=== Begin Enclosure ===

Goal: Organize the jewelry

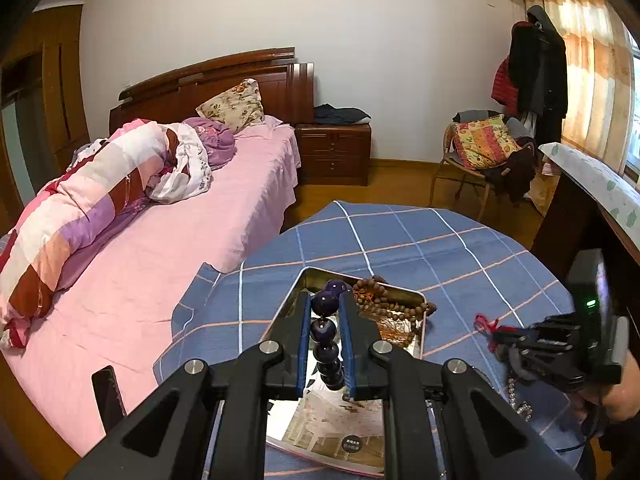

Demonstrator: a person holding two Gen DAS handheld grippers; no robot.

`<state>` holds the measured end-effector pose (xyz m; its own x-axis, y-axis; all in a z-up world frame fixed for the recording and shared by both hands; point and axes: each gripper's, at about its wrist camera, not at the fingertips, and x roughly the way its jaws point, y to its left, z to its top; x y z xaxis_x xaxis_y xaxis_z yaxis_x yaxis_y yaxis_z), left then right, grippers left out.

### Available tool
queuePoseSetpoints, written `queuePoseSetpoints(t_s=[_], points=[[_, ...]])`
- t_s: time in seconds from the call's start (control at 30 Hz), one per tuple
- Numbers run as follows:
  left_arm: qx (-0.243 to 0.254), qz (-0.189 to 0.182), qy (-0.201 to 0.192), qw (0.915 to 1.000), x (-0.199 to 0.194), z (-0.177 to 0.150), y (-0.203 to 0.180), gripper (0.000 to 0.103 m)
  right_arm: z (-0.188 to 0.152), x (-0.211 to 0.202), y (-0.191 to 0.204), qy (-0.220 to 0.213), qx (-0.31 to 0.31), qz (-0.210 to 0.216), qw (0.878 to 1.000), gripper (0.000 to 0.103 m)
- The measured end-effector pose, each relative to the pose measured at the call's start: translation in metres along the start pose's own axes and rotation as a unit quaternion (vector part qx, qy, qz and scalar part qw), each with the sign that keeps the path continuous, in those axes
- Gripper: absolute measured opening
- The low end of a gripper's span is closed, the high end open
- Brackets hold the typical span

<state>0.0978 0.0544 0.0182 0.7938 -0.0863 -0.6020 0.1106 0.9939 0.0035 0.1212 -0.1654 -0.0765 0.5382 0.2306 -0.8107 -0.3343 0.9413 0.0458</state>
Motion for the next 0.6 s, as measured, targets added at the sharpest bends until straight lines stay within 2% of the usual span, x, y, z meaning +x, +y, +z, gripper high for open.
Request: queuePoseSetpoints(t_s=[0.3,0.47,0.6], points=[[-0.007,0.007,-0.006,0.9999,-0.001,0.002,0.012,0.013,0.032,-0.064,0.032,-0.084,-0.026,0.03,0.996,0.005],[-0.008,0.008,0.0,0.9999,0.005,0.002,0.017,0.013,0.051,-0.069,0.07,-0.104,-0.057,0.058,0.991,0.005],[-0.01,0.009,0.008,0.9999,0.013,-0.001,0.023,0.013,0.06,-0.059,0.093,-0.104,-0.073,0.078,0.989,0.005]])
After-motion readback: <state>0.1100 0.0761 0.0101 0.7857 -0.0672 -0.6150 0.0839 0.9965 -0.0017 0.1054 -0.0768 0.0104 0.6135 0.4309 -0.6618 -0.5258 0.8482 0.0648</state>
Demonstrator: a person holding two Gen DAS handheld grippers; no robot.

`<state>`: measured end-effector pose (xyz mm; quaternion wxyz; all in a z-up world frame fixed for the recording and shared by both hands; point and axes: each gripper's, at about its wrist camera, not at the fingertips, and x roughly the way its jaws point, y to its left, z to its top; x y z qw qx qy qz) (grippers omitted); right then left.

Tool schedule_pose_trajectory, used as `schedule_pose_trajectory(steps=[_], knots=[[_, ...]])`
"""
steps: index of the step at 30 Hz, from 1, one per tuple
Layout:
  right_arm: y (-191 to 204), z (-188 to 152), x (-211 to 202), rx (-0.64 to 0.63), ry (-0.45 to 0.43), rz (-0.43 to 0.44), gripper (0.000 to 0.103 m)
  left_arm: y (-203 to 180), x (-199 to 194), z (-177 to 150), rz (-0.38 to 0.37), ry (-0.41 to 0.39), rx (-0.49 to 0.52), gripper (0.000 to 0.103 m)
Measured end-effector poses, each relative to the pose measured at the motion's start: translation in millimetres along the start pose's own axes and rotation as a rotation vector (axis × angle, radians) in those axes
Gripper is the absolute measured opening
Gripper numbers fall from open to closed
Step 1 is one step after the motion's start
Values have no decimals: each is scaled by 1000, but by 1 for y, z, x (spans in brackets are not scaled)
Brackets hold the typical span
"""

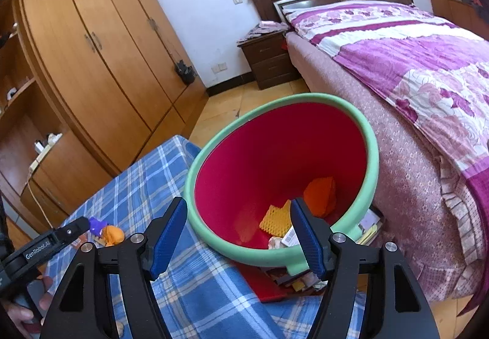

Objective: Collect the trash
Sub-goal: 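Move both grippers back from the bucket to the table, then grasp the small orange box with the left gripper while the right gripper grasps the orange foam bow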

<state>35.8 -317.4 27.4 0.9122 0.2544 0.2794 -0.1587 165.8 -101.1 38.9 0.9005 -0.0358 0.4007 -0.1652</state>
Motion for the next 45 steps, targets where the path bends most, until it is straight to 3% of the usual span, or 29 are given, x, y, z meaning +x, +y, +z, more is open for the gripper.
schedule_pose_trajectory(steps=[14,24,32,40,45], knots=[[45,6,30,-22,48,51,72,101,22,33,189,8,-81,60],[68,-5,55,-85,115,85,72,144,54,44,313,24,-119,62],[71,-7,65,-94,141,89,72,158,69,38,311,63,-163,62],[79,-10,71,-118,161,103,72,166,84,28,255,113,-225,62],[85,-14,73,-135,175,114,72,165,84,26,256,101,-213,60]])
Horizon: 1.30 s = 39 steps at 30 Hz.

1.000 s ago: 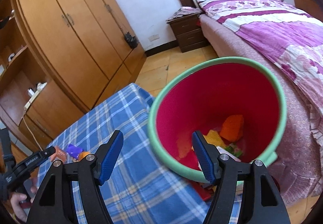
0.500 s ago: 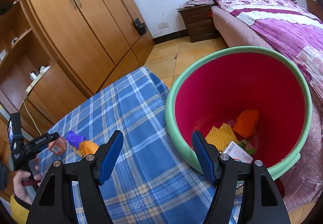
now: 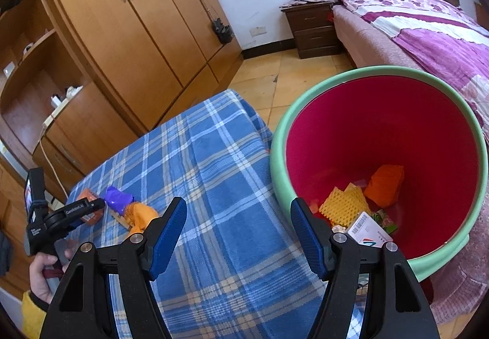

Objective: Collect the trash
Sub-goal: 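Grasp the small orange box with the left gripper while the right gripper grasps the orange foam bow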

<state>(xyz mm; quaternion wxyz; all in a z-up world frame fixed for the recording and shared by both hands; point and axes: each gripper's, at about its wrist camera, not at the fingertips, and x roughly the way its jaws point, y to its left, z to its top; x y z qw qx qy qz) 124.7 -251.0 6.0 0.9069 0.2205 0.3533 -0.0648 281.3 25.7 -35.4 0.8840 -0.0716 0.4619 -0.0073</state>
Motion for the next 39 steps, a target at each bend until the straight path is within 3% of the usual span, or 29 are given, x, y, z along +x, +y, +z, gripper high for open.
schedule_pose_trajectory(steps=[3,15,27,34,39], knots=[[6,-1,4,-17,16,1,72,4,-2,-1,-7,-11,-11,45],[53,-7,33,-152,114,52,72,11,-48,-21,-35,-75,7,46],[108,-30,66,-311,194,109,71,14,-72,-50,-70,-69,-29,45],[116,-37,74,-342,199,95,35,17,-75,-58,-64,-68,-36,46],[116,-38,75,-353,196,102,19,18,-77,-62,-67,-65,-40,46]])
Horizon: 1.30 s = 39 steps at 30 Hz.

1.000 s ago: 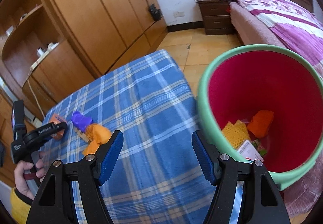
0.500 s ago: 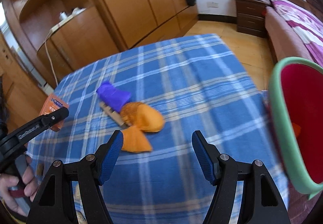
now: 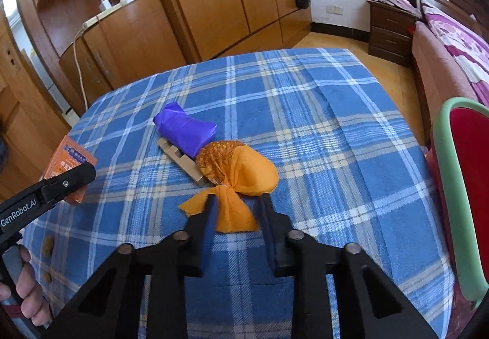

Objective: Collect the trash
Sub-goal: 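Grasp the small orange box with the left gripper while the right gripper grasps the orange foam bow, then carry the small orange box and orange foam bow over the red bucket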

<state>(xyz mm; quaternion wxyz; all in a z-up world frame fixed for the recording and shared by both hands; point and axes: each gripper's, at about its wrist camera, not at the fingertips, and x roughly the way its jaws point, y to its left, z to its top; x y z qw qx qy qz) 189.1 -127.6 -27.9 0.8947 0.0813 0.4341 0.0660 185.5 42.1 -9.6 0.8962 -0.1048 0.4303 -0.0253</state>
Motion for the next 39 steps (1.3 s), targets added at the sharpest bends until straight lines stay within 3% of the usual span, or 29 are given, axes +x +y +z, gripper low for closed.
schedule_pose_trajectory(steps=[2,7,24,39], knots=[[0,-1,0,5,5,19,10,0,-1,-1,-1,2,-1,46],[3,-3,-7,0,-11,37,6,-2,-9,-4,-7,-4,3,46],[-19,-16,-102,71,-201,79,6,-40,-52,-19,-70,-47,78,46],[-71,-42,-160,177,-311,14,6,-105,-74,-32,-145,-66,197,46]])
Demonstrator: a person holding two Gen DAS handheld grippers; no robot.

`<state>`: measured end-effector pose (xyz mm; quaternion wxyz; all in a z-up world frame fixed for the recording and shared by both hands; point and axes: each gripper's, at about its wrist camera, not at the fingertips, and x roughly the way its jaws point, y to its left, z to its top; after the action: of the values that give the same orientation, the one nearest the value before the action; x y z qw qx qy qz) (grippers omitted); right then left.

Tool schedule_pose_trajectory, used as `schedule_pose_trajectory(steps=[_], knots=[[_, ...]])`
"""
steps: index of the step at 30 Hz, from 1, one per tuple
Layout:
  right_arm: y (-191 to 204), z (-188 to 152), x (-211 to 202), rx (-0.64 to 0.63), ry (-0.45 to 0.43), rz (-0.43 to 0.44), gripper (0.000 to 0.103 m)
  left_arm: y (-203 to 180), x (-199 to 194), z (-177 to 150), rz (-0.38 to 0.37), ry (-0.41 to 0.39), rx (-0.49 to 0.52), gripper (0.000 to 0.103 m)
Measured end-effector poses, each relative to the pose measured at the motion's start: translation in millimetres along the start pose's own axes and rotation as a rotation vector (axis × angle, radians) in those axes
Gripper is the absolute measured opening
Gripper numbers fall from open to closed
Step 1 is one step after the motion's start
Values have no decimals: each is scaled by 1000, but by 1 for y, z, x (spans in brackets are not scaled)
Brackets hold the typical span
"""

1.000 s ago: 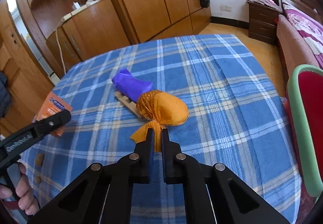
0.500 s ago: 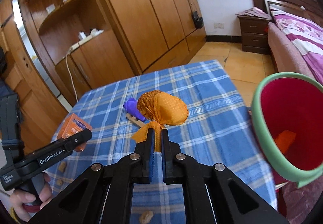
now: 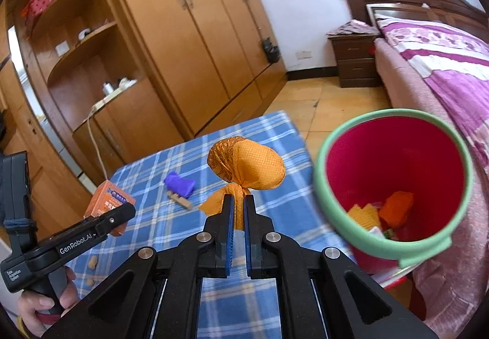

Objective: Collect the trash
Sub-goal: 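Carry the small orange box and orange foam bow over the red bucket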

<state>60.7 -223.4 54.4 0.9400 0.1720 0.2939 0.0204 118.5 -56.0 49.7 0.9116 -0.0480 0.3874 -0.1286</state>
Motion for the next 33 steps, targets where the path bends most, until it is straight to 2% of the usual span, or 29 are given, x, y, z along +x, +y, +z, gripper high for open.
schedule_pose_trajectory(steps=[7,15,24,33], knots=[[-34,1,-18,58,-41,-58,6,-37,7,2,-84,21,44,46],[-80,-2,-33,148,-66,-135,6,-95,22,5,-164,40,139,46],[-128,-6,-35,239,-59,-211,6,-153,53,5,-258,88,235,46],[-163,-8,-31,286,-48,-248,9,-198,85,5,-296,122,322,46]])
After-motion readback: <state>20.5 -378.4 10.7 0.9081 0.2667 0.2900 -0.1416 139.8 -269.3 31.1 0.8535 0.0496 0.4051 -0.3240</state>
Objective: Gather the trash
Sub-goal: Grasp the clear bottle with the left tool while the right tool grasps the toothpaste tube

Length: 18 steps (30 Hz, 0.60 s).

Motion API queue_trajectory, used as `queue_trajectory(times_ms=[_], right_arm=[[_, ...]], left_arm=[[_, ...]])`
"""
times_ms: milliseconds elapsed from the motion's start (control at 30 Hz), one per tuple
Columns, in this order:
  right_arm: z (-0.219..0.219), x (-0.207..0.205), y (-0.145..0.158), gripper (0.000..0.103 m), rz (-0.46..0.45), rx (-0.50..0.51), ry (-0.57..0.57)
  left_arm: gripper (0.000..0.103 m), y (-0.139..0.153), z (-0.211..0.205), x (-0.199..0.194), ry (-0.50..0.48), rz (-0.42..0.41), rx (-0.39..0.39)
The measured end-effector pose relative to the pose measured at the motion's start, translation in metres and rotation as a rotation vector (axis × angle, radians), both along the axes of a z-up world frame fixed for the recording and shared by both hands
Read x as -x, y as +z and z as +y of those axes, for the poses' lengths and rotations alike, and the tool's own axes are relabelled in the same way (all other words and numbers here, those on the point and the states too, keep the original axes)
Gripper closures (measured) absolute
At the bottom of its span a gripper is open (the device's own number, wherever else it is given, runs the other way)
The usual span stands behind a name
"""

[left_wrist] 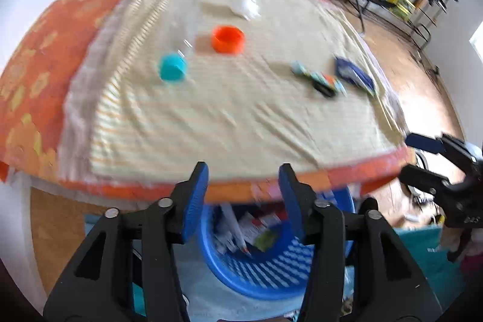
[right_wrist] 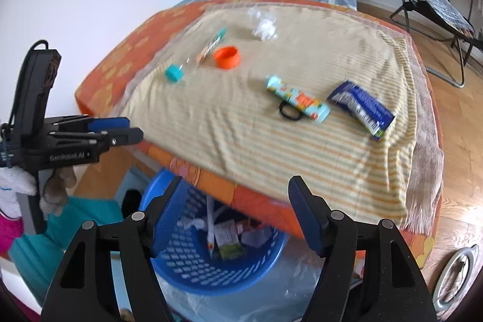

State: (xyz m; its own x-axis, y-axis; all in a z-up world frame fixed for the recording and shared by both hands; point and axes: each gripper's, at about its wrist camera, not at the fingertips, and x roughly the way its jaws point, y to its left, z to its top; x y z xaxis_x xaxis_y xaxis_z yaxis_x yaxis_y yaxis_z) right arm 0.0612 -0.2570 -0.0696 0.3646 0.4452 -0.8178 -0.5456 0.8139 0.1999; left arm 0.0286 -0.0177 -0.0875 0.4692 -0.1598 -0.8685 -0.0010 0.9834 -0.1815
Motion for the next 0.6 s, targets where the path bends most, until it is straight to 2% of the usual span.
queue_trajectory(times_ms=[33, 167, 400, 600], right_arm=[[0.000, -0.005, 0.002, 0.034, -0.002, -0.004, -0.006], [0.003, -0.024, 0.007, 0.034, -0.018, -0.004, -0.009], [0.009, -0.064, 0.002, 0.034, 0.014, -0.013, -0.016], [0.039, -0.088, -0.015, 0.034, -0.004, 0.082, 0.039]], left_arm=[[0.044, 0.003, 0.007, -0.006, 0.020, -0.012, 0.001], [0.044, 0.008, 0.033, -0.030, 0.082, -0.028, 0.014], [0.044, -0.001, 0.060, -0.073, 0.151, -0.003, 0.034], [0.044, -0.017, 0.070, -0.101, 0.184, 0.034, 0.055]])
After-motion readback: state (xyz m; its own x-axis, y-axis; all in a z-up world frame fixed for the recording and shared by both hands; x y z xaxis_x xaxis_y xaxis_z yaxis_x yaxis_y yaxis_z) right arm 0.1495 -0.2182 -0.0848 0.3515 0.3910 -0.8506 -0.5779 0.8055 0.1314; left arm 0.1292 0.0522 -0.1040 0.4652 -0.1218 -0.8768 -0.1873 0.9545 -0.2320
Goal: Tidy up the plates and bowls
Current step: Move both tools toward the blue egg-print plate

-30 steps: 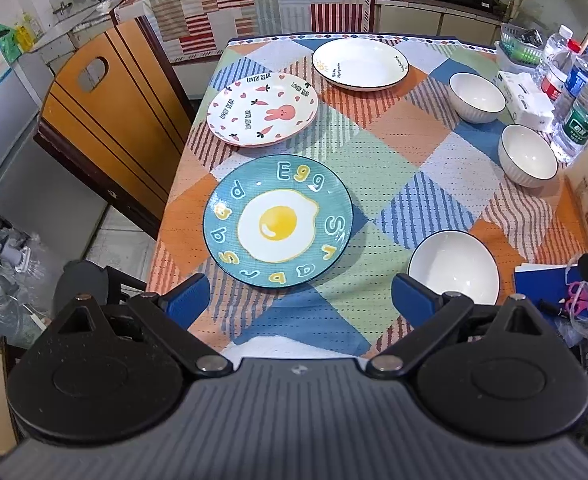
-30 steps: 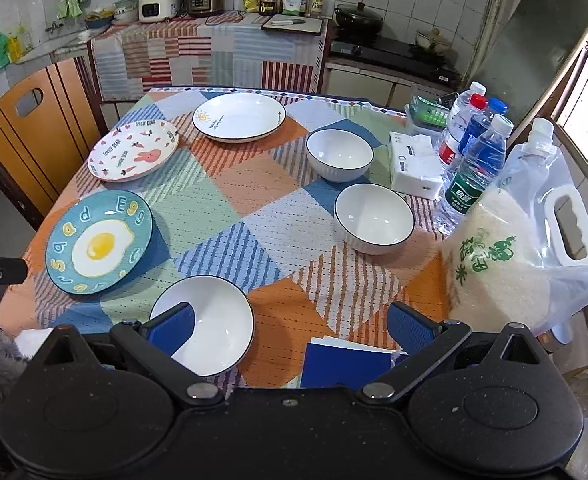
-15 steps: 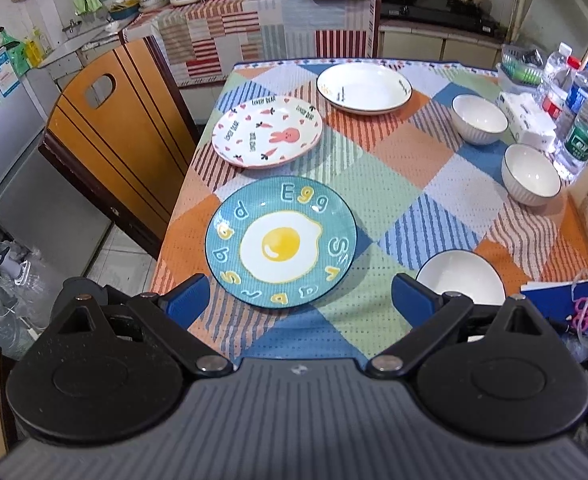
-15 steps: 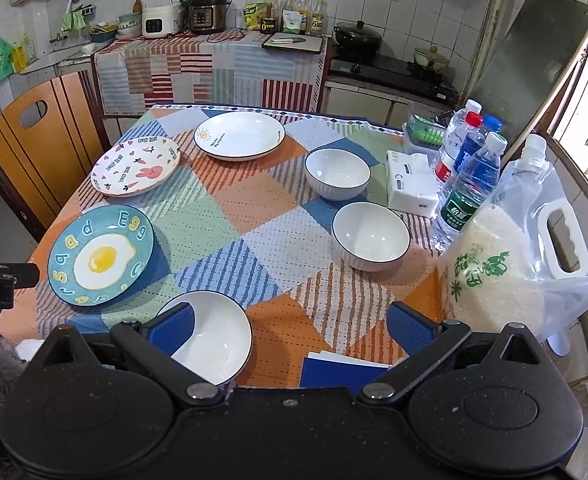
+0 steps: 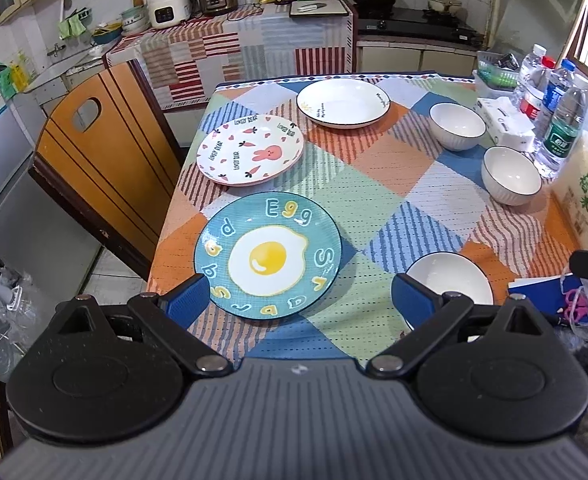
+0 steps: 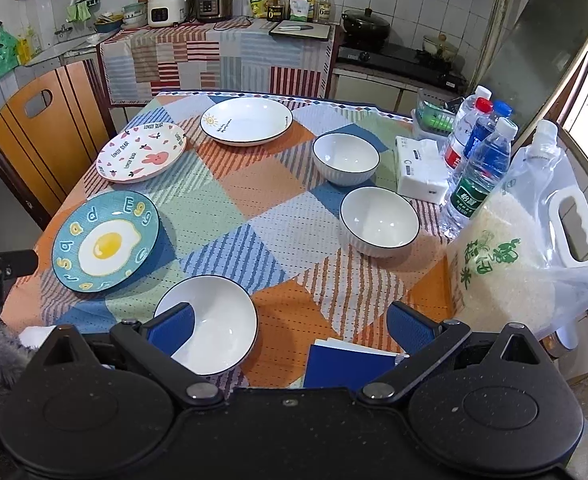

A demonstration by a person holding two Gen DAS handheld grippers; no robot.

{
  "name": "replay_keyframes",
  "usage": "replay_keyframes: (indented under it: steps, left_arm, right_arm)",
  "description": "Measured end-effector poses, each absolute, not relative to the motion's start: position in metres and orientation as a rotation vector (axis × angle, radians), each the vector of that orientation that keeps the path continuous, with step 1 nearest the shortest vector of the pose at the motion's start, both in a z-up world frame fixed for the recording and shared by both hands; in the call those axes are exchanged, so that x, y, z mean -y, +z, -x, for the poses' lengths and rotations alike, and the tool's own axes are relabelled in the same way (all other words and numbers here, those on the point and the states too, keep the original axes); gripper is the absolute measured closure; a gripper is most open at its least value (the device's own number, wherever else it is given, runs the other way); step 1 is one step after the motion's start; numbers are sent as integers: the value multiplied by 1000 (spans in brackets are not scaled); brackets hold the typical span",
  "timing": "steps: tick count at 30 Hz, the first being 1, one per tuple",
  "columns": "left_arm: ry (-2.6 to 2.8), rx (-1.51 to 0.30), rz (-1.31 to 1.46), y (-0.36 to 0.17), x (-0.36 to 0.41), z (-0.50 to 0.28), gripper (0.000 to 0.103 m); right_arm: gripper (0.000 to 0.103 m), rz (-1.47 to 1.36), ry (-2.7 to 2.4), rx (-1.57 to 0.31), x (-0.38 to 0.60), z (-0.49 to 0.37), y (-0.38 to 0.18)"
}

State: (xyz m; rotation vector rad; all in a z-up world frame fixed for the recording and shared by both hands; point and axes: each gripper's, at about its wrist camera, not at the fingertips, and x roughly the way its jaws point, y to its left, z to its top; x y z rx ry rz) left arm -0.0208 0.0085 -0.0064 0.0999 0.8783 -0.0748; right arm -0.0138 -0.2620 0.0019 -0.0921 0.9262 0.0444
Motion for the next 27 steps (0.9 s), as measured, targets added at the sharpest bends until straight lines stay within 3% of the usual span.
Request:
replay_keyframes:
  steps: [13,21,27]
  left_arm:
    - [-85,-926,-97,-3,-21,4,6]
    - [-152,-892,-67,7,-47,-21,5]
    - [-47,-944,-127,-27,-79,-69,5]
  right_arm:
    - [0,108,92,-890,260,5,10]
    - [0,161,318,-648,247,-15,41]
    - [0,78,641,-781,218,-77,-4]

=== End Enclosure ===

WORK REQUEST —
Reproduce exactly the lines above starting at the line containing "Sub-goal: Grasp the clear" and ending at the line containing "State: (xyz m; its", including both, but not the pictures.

SOLUTION FOR THIS TASK —
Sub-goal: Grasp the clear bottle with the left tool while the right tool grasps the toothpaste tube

Length: 18 steps (30 Hz, 0.60 s).

Motion API queue_trajectory, used as `queue_trajectory(times_ms=[_], right_arm=[[_, ...]], left_arm=[[_, ...]])`
"""
times_ms: milliseconds elapsed from the motion's start (control at 30 Hz), one per tuple
Columns, in this order:
  right_arm: z (-0.219..0.219), x (-0.207..0.205), y (-0.145..0.158), gripper (0.000..0.103 m), rz (-0.46..0.45), rx (-0.50..0.51), ry (-0.57..0.57)
  left_arm: gripper (0.000..0.103 m), y (-0.139..0.153), z (-0.211..0.205), x (-0.199..0.194), ry (-0.50..0.48), rz (-0.42..0.41), rx (-0.39..0.39)
The measured end-effector pose relative to the pose measured at the motion's start, translation in metres and rotation as a rotation vector (axis × angle, radians), both along the axes of a z-up world frame fixed for the recording and shared by both hands
Read x as -x, y as +z and z as +y of those axes, for the poses' lengths and rotations alike, and the tool's own axes are relabelled in the same way (all other words and numbers here, those on the point and the states too, keep the original axes)
Gripper closures (measured) absolute
At the bottom of its span a gripper is open (the device's own number, wherever else it is given, runs the other way)
The usual span stands behind a name
"""

[left_wrist] 
[right_wrist] 

State: (xyz m; its own x-axis, y-axis; all in a z-up world frame fixed for the recording and shared by both hands; point and axes: each gripper's, at about its wrist camera, not at the fingertips, and x roughly the way its jaws point, y to its left, z to its top; x y z xaxis_x xaxis_y xaxis_z yaxis_x yaxis_y yaxis_z) right arm 0.0612 -0.2570 -0.0696 0.3646 0.4452 -0.8178 -0.5456 0.8139 0.1999; left arm 0.0286 -0.0177 -0.0875 0.4692 -0.1598 -0.8685 -0.0010 0.9834 -0.1815

The work on this exercise is done.